Ever since the death of Queen Elizabeth, there has been quite a bit of speculation about the circumstances surrounding the Counsellors of State, who upon King Charles's absence for any reason, can conduct state business, including appointment approvals and legislation. The Regency Acts of 1937 and 1953 states that Counsellors of State can be appointed from the four most senior adults in the line of succession, plus the consort of a monarch. Currently, that would include Queen Consort Camilla, Prince William, Prince Harry, Prince Andrew, and Princess Beatrice.
However, according to reports, The Firm isn't keen on having Prince Harry and Prince Andrew, who are no longer working members of the Royal family, in this position. This would leave his wife, Prince William, and Princess Beatrice. However, now it seems as though one of these people doesn't want the responsibility.
Despite the fact that Princess Beatrice and Queen Camilla were made into Counsellors of State, Princess Beatrice isn't planning on taking the role, according to Daily Express Royal Correspondent Richard Palmer. He added that it was "a bit weird" that she was handed it in the first place.
"We now have a new top five in line for the throne," Palmer said. "We have a wife of the monarch, Queen Camilla, who is eligible to be Counsellor of State. And you also have William, Harry, Andrew and Beatrice – but those last three, none of them undertake sufficient duties to take the role."
Why wouldn't Beatrice want the role? Like her cousin Harry and father, Andrew, Beatrice isn't a working member of the Royal Family. "I mean, Beatrice, when she was still a student, said she didn't want a life of ribbon-cutting, she wanted to have a career," he pointed out.

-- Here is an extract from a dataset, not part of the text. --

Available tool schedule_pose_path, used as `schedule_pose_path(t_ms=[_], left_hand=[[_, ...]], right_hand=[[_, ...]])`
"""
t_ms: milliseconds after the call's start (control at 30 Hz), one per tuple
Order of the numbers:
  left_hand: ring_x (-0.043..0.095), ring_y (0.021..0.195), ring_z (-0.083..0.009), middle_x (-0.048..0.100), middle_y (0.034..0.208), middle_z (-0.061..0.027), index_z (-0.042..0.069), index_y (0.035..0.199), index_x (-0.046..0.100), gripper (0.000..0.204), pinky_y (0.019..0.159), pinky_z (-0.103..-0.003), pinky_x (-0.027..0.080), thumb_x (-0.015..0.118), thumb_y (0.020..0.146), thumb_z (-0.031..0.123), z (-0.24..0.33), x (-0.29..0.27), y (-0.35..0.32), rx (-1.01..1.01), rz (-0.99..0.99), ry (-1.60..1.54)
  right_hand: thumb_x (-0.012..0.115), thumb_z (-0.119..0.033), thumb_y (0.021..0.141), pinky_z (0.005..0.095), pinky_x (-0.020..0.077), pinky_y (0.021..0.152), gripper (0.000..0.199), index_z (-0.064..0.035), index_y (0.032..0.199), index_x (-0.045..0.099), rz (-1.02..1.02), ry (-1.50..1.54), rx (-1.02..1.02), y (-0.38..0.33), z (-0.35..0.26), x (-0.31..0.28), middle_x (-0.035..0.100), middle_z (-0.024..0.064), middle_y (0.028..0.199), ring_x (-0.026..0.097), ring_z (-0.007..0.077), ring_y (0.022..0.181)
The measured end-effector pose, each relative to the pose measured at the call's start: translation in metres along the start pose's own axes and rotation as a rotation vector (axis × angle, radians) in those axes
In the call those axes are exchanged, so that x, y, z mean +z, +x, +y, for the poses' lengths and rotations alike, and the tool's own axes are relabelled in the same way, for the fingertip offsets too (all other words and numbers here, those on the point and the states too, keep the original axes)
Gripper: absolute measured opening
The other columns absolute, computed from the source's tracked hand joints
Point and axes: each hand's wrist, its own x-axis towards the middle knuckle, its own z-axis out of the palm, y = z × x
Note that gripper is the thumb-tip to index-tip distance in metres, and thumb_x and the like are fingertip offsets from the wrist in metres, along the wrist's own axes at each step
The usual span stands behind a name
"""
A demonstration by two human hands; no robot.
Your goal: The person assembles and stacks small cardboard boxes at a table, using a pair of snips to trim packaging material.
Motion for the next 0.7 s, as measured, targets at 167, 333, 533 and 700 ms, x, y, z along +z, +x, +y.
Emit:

This will mean that the King will likely have to add new working members to the lineup. "You can't have a new law without royal assent. Cabinet appointments have to be approved by the monarch, or someone standing in for them. So it is a bit weird," he said.
"The problem is that three of the five – you have Prince Harry, Prince Andrew and Princess Beatrice – are no longer conducting public duties," added Dr. Craig Prescott, a constitutional expert from Bangor University, told ITV News. "But also you would expect that when the King is away, so would be the Queen traveling with him, so in practice you are only left with Prince William, and the practice is that two counsellors of state are required to act together."